→ Exercise aim
The answer should consist solely of the lines from the first one below through the line containing "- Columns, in", copied exactly.

*** Begin section ***

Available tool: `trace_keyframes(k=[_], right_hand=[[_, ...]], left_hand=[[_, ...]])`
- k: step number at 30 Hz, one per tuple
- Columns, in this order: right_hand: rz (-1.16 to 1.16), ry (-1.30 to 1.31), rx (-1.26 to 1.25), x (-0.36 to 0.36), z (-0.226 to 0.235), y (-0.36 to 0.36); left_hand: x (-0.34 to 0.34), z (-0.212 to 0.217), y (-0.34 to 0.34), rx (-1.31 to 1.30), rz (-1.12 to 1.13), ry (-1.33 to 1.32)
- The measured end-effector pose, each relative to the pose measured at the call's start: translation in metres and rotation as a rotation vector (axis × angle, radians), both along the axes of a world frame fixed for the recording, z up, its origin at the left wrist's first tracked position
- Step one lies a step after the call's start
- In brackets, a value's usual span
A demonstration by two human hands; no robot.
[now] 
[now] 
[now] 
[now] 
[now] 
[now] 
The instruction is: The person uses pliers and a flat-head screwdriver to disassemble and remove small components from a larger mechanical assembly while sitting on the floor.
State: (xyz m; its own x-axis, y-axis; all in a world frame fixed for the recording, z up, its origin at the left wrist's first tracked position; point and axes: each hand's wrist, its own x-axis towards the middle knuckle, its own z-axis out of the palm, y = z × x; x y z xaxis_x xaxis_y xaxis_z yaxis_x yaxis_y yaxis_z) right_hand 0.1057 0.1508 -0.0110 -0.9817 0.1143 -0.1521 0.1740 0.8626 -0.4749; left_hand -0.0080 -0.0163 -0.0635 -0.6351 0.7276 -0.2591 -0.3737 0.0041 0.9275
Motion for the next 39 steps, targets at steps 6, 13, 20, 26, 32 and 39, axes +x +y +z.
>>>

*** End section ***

→ Solution below
Available tool: `trace_keyframes(k=[_], right_hand=[[_, ...]], left_hand=[[_, ...]])`
- k: step number at 30 Hz, one per tuple
- Columns, in this order: right_hand: rz (-1.16 to 1.16), ry (-1.30 to 1.31), rx (-1.26 to 1.25), x (-0.36 to 0.36), z (-0.226 to 0.235), y (-0.36 to 0.36); left_hand: x (-0.34 to 0.34), z (-0.212 to 0.217), y (-0.34 to 0.34), rx (-1.31 to 1.30), rz (-1.12 to 1.13), ry (-1.33 to 1.32)

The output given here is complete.